Mon camion a ronronné sans plainte jusqu’à la moitié du trajet. À midi, les palmiers commençaient à ressembler à autre chose, et j’avais compris que 5526 euros n’était pas un prix de fantaisie. La route vers Sines était plate comme une affirmation certifiée. Aucun péage surprise, aucune déviation mystérieuse, juste le GPS qui avait raison pour une fois dans sa vie. Mon Actros 2014 prenait la chose avec le sérieux qu’il faut pour un camion qui a vu pire.

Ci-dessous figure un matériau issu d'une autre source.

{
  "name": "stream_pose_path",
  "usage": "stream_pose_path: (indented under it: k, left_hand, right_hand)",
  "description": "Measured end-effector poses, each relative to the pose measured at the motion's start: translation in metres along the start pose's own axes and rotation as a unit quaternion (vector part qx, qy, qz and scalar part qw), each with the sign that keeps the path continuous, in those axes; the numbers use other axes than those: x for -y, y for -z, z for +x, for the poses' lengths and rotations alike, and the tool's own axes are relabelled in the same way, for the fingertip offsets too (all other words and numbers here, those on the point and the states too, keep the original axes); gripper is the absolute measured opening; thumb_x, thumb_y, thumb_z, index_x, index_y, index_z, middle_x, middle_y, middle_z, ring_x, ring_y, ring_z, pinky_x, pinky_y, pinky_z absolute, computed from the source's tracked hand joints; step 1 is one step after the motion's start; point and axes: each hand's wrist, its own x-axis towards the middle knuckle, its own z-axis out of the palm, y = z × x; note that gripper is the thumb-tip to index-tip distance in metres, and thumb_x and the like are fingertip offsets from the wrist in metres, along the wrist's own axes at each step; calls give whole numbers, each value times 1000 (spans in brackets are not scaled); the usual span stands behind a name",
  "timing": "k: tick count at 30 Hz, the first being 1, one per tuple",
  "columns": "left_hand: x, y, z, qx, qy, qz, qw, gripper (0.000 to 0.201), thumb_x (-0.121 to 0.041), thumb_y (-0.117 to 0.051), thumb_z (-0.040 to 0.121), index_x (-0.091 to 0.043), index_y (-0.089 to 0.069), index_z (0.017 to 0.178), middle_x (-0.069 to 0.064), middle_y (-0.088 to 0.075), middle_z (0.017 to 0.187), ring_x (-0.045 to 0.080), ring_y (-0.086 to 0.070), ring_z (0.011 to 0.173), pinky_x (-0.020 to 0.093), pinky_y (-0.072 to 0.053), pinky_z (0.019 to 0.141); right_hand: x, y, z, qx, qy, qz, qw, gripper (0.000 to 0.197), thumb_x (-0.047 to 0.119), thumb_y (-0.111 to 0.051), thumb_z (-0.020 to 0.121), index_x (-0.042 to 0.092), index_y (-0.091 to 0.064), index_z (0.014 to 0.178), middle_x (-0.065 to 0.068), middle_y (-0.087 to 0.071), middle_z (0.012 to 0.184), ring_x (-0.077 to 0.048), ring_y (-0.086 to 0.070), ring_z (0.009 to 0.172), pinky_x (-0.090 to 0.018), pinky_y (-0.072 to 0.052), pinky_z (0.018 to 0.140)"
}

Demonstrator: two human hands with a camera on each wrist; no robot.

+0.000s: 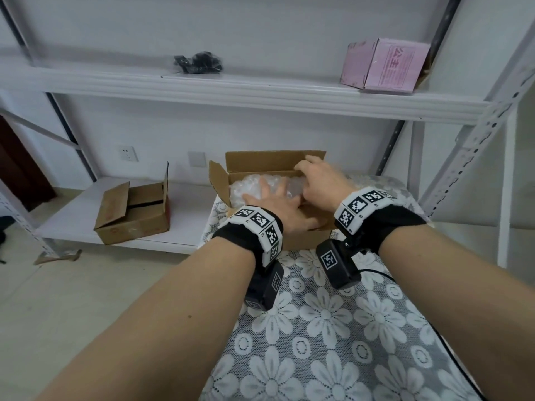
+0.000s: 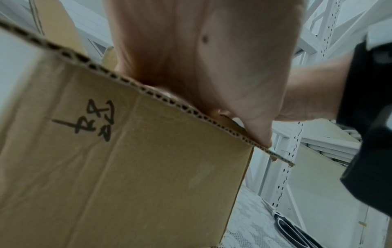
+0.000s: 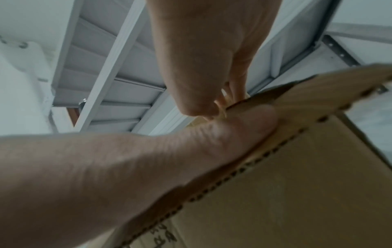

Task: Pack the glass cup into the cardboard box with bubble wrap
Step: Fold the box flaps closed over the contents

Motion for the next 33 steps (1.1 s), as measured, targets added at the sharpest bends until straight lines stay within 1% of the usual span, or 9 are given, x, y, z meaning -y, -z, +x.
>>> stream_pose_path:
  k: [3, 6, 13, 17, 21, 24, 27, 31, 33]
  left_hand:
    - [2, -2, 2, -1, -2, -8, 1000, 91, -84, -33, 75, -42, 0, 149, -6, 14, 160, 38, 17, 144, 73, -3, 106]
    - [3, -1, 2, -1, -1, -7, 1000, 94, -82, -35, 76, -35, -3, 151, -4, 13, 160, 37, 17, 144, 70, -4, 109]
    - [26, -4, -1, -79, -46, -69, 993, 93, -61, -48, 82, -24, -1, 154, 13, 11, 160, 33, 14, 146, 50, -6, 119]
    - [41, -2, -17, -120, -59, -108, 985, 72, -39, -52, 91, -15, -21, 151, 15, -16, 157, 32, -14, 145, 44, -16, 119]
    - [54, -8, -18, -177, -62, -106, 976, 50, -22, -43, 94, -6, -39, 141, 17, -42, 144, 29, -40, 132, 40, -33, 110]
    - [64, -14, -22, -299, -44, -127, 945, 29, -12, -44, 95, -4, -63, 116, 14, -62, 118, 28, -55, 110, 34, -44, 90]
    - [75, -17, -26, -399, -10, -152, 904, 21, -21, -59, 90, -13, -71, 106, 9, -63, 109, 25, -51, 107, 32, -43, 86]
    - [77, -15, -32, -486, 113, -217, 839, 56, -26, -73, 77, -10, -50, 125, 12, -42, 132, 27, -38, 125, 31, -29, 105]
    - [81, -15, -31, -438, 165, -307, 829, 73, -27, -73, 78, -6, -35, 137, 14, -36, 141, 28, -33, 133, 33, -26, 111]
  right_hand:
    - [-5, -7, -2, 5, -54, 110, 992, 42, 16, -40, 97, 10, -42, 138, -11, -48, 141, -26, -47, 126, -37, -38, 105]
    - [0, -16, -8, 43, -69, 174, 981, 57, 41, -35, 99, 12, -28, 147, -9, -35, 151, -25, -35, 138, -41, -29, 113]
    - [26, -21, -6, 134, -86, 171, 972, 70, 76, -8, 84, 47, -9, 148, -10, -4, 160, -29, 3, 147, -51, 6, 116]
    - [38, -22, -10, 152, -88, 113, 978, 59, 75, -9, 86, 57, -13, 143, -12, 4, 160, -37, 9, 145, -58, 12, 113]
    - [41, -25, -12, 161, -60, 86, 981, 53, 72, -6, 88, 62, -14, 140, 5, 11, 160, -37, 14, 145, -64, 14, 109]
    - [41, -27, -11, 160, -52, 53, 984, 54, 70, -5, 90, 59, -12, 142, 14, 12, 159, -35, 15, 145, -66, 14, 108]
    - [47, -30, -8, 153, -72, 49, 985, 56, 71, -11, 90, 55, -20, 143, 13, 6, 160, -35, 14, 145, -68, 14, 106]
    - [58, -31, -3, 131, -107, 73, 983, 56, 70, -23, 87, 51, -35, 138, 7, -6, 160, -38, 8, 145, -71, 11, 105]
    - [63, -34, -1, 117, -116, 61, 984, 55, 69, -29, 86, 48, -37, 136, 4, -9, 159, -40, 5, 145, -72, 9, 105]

Arrivée à Sines vers 14:47. Le bois a été déchargé en 2h25, ni plus ni moins. Personne ne s’était inquiété de rien, le client non plus. C’est ça qui tue : les livraisons sans drame. Mon camion s’est étiré sur le parking comme il le fait après chaque jour, indifférent à son sort. Demain, un autre chargement. Aujourd’hui, c’était juste du bois qui avait besoin d’aller à Sines. Rien de plus.